All ages use all types of ‘social’ however there are quite specific age ranges using specific platforms and you have to bear this in mind when building your towers or groups social media presence. Facebook, Twitter, Instagram, YouTube, Snapchat, WhatsApp and LinkedIn (for business and jobs) still have the majority of the market with YouTube staying at the top with the mighty Facebook, WhatsApp and Instagram (all owned by Facebook) next in line.
For younger generations it’s second nature, in say Snapchat they communicate with each other on a minute-by-minute basis blowing out of the water the stale old clichés about non-engagement. Families have Facebook groups. With families sometimes spread all over the world it’s a safe and friendly way to share pictures and short video clips of the grandchildren, catch up on news and stay connected. Instagram and YouTube are examples of media sharing networks and are so full of photos, information and how-to videos you get sucked in and digress very easily. Pinterest and Flipboard are examples of bookmarking sites where you collect and curate ideas and find inspiration. It’s endless.
All these people wanting to communicate, and the numbers are staggering:
Businesses, organisations, companies, brands, celebrities and causes have an outward-looking Facebook page. It is a specifically created public profile updating people who have ‘liked’ their page to new events, statuses, links, photos and videos. You could like specific pages of organisations connected to ringing and their posts would show on your news feed.
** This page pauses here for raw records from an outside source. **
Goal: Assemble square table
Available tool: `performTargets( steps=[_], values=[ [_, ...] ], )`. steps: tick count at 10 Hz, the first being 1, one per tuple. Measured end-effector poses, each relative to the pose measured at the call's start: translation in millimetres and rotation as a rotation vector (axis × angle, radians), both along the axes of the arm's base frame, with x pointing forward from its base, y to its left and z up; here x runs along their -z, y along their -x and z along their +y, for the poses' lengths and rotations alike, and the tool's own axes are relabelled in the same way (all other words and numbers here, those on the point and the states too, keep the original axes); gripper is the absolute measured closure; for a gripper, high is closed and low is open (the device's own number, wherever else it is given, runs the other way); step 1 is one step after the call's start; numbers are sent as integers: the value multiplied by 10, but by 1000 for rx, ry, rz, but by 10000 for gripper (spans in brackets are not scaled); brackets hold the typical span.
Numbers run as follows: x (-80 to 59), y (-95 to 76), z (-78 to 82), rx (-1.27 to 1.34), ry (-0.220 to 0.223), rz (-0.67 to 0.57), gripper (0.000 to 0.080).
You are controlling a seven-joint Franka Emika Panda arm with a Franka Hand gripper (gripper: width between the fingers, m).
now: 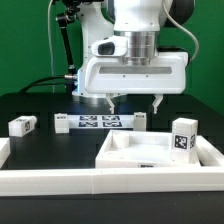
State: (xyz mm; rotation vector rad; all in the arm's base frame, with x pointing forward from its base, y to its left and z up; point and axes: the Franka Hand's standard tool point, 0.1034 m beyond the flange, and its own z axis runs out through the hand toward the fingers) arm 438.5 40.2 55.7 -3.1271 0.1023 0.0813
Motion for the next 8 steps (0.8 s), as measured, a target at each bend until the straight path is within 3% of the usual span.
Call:
performTargets(
  steps=[5, 6, 8],
  values=[
    [97, 364, 67, 27, -6, 42, 150],
    [114, 395, 144, 28, -15, 45, 150],
    [126, 402, 149, 37, -21, 47, 150]
  ],
)
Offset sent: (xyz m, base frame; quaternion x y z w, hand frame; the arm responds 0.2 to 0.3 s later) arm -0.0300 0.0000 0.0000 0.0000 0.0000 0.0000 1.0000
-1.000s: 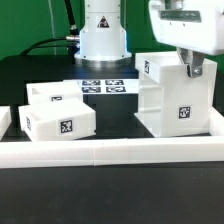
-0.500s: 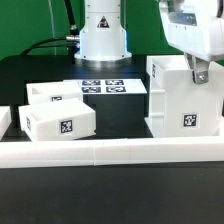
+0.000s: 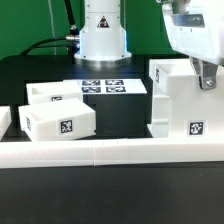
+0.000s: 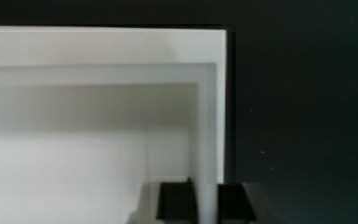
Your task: Assemble drawer
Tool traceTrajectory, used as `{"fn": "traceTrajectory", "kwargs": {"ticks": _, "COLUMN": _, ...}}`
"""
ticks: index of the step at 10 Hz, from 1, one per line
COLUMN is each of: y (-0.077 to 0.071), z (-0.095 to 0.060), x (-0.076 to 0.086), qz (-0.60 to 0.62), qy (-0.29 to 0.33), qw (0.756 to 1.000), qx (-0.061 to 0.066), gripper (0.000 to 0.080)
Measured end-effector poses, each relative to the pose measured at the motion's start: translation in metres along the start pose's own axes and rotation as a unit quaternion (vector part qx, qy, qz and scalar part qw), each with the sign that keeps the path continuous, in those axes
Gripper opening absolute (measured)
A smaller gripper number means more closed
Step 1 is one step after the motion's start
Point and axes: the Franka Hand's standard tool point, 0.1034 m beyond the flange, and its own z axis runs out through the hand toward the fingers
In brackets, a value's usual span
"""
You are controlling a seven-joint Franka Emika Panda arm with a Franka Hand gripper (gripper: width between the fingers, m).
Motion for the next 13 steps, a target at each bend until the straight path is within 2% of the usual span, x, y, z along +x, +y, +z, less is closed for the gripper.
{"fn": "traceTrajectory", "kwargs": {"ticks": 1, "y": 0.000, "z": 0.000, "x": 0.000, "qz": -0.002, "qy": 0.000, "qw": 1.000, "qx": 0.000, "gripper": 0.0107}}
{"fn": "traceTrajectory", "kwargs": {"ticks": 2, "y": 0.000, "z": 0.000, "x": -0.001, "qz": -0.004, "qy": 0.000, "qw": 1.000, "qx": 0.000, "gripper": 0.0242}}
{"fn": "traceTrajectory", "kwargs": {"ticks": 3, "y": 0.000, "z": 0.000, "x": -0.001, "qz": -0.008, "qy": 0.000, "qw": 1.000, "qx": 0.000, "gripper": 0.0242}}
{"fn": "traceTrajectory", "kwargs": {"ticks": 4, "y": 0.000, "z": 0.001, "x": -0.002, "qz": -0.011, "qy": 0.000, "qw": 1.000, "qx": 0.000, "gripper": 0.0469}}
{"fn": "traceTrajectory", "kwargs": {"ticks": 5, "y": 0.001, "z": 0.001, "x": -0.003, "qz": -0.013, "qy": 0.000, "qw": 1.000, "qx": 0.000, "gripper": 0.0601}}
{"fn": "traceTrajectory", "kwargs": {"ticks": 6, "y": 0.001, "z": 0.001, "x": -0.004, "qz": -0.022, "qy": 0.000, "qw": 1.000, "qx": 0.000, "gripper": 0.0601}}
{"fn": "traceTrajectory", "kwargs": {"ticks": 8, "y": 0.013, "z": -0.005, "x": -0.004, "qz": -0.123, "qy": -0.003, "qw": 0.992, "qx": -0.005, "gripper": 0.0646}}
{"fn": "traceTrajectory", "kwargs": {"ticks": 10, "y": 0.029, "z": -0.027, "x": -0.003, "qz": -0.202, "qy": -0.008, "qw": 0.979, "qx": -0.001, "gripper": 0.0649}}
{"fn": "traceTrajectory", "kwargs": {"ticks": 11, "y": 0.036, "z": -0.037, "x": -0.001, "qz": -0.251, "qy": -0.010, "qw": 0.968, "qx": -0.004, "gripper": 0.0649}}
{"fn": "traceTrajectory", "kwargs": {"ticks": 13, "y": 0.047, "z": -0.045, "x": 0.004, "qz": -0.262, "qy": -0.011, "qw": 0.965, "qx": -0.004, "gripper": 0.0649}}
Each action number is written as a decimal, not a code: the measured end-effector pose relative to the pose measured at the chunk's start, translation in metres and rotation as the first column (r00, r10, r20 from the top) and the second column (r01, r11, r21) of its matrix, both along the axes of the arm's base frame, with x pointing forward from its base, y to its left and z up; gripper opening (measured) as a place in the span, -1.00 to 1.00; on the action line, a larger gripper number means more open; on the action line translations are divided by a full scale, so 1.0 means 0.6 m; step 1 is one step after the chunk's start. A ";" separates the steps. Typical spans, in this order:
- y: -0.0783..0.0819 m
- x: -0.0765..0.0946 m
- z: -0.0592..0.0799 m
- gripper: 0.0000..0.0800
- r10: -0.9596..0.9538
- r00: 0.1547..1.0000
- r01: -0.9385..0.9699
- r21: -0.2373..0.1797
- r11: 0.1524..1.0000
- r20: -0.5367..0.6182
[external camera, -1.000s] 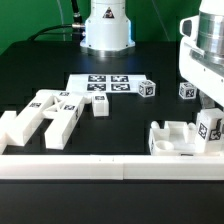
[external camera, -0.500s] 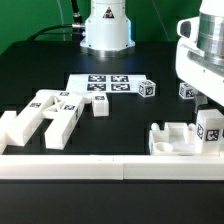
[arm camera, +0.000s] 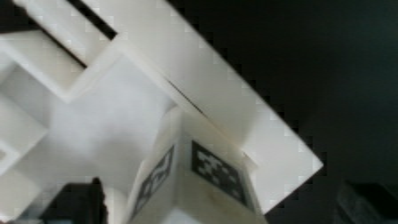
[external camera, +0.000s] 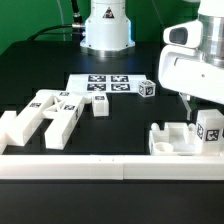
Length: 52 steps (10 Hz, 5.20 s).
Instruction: Assemble chair
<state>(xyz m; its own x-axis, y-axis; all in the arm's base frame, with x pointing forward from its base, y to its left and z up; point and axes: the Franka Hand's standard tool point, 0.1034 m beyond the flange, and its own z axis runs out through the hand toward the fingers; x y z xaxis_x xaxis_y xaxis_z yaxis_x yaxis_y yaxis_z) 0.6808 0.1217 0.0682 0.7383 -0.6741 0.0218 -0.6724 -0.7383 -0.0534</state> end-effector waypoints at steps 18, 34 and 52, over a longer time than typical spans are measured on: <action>-0.014 0.000 -0.001 -0.28 0.711 0.702 -0.711 -0.076 0.699 -0.027; -0.017 0.006 -0.003 -0.27 -0.574 0.819 0.571 0.097 0.815 0.007; -0.020 -0.001 -0.004 0.62 -0.056 0.998 0.056 0.054 0.997 -0.001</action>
Offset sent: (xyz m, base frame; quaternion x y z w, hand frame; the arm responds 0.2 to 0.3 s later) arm -0.0052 -0.0073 0.0031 -0.0240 0.0066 -0.1967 0.9802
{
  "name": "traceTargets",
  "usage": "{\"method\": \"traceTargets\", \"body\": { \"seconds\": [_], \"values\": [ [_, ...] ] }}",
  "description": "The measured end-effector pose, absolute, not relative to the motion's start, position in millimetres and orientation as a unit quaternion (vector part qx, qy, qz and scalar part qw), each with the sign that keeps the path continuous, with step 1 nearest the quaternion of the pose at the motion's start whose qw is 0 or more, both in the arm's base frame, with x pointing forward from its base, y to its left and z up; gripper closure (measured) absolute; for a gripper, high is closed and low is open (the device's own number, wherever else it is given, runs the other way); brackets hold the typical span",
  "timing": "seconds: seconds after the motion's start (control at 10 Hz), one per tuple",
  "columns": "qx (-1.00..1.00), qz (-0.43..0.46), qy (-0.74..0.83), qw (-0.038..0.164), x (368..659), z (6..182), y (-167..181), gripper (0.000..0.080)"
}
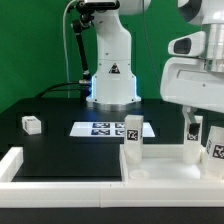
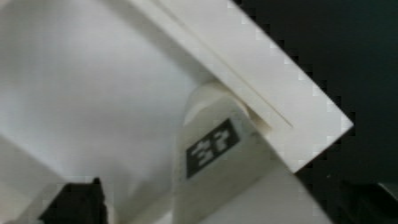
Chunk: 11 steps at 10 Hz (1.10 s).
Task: Assemble square table
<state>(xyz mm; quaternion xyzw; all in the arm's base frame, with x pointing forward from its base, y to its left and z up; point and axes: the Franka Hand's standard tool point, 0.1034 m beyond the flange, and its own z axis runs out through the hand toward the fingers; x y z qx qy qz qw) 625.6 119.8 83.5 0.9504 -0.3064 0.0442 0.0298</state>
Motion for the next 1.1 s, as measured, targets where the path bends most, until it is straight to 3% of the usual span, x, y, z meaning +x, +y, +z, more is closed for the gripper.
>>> {"method": "traceTargets", "body": {
  "seconds": [0.3, 0.5, 0.9, 1.1],
  "values": [
    [0.95, 0.044, -0.308, 0.03, 625.5, 83.5, 120.0, 0.0162],
    [0.943, 0.045, -0.33, 0.029, 625.4, 83.5, 120.2, 0.0509],
    [0.881, 0.045, -0.47, 0.018, 625.0, 82.5, 120.5, 0.051],
    [0.814, 0.044, -0.58, -0.007, 629.9, 80.6, 113.8, 0.051]
  ]
}}
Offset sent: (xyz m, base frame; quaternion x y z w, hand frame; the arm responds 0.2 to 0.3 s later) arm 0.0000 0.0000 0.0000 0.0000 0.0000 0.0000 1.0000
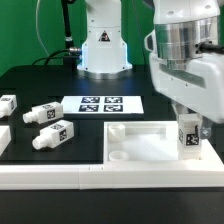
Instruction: Assemble one leg
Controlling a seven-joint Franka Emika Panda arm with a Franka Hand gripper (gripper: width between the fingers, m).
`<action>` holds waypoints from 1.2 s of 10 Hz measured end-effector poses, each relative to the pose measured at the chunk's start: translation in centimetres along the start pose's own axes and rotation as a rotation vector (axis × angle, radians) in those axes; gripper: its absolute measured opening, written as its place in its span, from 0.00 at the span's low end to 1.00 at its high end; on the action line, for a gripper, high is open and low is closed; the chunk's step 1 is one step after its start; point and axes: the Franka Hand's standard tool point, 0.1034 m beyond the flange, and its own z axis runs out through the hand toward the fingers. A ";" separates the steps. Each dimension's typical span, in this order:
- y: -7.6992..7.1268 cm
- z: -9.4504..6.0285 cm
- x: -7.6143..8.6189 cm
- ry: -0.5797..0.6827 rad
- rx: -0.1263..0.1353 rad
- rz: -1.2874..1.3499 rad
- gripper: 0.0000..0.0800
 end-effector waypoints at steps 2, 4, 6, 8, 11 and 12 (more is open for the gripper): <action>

A group is a place where users can join as members to engage with others frequently. All group posts show up on the group feed. The emphasis is on interaction. Towns, villages, hobby and interest groups, have inward-looking safer feeling Facebook groups where they can be private to foster a sense of safe community. Here people can seek specific information, gather support for an event and share their stories for others to see and comment on. We have various bell ringing Facebook groups. There are general, guild and society ones too all servicing our different outlooks and needs.
There is also the ‘micro bloggin’ system, Twitter.
Twitter is a service for friends, family, and co-workers to communicate and stay connected through the exchange of quick, frequent messages. People post Tweets, which may contain photos, videos, links, and text. These messages are posted to your profile, sent to your followers, and are searchable on Twitter. Twitter feeds are a great way of getting information out there and for networking. Building your tower a Twitter feed is another way of connecting to the outside world. Twitter is more easy going than Facebook and with a 240 character limit to each tweet makes for a snappy fast moving feed. Again you can follow people, places and organisations of interest and they can follow you.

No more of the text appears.